### Study material ###
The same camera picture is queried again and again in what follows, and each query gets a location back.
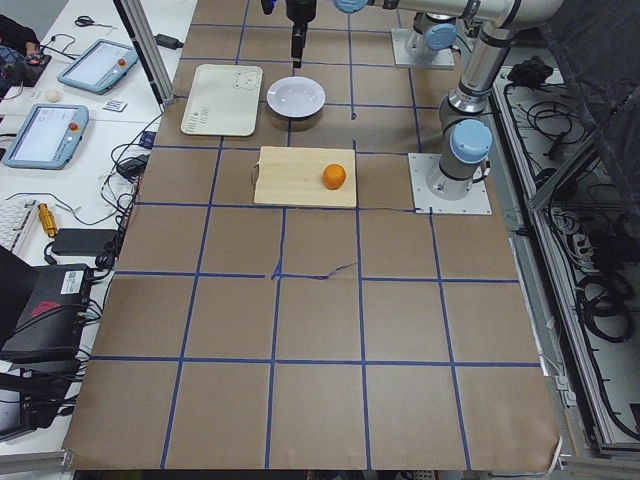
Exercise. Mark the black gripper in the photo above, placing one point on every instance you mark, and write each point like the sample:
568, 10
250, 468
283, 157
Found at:
299, 11

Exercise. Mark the white round plate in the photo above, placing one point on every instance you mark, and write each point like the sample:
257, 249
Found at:
296, 97

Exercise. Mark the orange fruit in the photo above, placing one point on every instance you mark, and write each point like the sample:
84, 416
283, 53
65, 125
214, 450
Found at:
334, 176

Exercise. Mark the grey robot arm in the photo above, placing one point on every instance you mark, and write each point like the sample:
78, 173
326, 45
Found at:
502, 20
437, 30

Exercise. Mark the cream bear tray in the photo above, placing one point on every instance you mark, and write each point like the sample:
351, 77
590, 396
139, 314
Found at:
223, 101

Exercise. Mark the bamboo cutting board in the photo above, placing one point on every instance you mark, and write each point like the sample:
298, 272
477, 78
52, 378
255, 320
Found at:
293, 176

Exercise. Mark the upper blue teach pendant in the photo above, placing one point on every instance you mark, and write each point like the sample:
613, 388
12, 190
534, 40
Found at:
100, 67

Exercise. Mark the blue teach pendant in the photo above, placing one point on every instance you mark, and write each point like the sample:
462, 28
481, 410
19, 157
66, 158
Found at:
48, 137
100, 67

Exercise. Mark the black scissors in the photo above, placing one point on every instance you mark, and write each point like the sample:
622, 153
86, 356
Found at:
84, 21

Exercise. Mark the lower blue teach pendant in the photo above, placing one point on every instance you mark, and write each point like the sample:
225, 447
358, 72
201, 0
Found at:
48, 137

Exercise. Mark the black power adapter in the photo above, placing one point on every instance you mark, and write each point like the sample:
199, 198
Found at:
82, 242

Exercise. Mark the gold metal cylinder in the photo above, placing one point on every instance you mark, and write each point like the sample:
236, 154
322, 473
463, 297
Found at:
47, 220

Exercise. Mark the brown paper table cover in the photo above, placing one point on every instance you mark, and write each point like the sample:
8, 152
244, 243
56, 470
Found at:
241, 335

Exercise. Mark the white keyboard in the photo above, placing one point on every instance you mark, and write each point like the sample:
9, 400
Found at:
17, 218

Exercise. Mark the black computer box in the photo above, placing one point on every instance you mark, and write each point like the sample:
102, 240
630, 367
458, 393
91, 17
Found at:
41, 309

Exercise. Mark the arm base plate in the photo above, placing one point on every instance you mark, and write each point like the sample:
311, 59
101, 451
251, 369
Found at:
409, 51
434, 193

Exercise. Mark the aluminium frame post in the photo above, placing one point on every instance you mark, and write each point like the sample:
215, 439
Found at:
133, 17
###
### Exercise goal
Give back every entry in its exact wording, leaving the pictures out.

### Completed exercise
The same camera picture is queried again and again in what follows, and each query gets a location back.
Exercise. Mark the black gripper in the photo above, placing one point on every instance you mark, and write each point like the sample:
568, 10
250, 468
283, 157
Found at:
299, 11

Exercise. Mark the white round plate in the photo above, placing one point on every instance you mark, and write each point like the sample:
257, 249
Found at:
296, 97

Exercise. Mark the orange fruit in the photo above, placing one point on every instance you mark, and write each point like the sample:
84, 416
283, 53
65, 125
214, 450
Found at:
334, 176

Exercise. Mark the grey robot arm in the photo above, placing one point on every instance you mark, and write each point like the sample:
78, 173
326, 45
Found at:
502, 20
437, 30

Exercise. Mark the cream bear tray in the photo above, placing one point on every instance you mark, and write each point like the sample:
351, 77
590, 396
139, 314
Found at:
223, 101

Exercise. Mark the bamboo cutting board in the photo above, placing one point on every instance you mark, and write each point like the sample:
298, 272
477, 78
52, 378
255, 320
Found at:
293, 176

Exercise. Mark the upper blue teach pendant in the photo above, placing one point on every instance you mark, and write each point like the sample:
613, 388
12, 190
534, 40
Found at:
100, 67

Exercise. Mark the blue teach pendant in the photo above, placing one point on every instance you mark, and write each point like the sample:
462, 28
481, 410
19, 157
66, 158
Found at:
48, 137
100, 67

Exercise. Mark the black scissors in the photo above, placing one point on every instance you mark, and write each point like the sample:
622, 153
86, 356
Found at:
84, 21

Exercise. Mark the lower blue teach pendant in the photo above, placing one point on every instance you mark, and write each point like the sample:
225, 447
358, 72
201, 0
Found at:
48, 137

Exercise. Mark the black power adapter in the photo above, placing one point on every instance you mark, and write each point like the sample:
199, 198
Found at:
82, 242

Exercise. Mark the gold metal cylinder in the photo above, placing one point on every instance you mark, and write each point like the sample:
236, 154
322, 473
463, 297
Found at:
47, 220

Exercise. Mark the brown paper table cover in the photo above, placing one point on every instance you mark, and write each point like the sample:
8, 152
244, 243
56, 470
Found at:
241, 335

Exercise. Mark the white keyboard in the photo above, placing one point on every instance you mark, and write each point like the sample:
9, 400
Found at:
17, 218

Exercise. Mark the black computer box in the photo above, placing one point on every instance you mark, and write each point like the sample:
102, 240
630, 367
458, 393
91, 17
Found at:
41, 309

Exercise. Mark the arm base plate in the photo above, placing one point on every instance you mark, and write each point like the sample:
311, 59
101, 451
251, 369
Found at:
409, 51
434, 193

Exercise. Mark the aluminium frame post in the photo above, placing one point on every instance you mark, and write each point like the sample:
215, 439
Found at:
133, 17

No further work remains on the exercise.